IMPORTANT: This assignment may be done in pairs and you are strongly encouraged to do that. Late assignments penalized at 33.333% per day pro-rated. Late assignments not accepted after 2 days. In addition your program must compile without warnings or errors and you are not permitted to change compiler options or add directives in the code to disable warnings.
In this assignment you will be implementation a distributed transaction management system using two phase commit. You will also use vector timestamps and logging so that you can visualize the key steps in a transaction. See assignment 2 for a description of how to handle vector timestamps and use ShiViz. You are allowed to reuse your vector clock implementation from A2. You will
You are required to write 3 programs as part of this assignment:
Recall that both the workers and the transaction manager keep log files to record their decisions. In addition, the worker records transaction information for the objects it modifies. Consequently, one of the things you will want to do is build a transaction logging system. To simplify marking, you will implement a roll-back transaction system where the "real object" is modified and the old values are recorded in the log file. The sample code illustrates how to name and create a transaction log file. Although each worker and the transaction manager will write to their own log file, they must use a common transaction subsystem implementation. (i.e. you are to have only one transaction implementation regardless of whether it is used by a worker or transaction manager.) The precise information stored in the log file is a design decision, but keep in mind that a log file could have multiple sets of transaction related records in it and that you must also deal with the case when a worker or transaction manager crashes and then comes back to life. In such a situation you have to ensure that the vector clock starts where the other one left off. (Hint: Store the vector clock at the very start of the log file. Each time you change the vector clock seek to the start of the file and write the clocks out, or better yet, map the start of the file into memory using mmap and then update the memory and sync it. You might also want to open the file a second time time in append mode so that you write the other transaction records to the end of the file.
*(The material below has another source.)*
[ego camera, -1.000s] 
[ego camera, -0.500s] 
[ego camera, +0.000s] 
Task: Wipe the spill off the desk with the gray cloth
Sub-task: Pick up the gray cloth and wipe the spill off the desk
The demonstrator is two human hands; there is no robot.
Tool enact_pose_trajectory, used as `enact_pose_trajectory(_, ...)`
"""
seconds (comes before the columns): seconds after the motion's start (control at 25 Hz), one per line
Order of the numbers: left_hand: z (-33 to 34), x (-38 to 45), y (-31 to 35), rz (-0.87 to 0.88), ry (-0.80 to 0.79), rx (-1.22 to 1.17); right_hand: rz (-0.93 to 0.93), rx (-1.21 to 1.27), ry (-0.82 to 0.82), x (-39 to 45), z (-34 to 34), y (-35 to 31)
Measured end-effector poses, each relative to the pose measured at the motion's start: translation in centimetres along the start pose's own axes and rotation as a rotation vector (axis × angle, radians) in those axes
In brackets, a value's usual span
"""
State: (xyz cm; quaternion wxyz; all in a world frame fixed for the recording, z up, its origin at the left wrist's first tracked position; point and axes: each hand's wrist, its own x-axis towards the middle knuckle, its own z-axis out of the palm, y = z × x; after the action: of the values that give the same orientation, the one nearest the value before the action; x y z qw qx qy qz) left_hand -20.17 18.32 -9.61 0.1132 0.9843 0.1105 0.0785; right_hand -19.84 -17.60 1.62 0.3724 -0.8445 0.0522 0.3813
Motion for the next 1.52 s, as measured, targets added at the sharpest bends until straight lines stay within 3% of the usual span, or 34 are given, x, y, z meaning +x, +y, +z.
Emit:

The transaction manager is responsible for coordinating one or more simultaneous transactions. For this assignment you may assume that there are at most 4 transactions in progress at once and that the total number of workers, across all transactions is no more than 9. (This implies that there will be no more than 10 vector clocks. As in assignment 2 you can use the port number as the node number. As described below the worker will have two UDP ports, you should probably use the command port as the node ID for the vector clocks.) The transaction manager takes a single argument, the port it is to listen on and send from. As in assignment 2 you are to used UDP as the transport protocol and do not have to confirm if a packet is received.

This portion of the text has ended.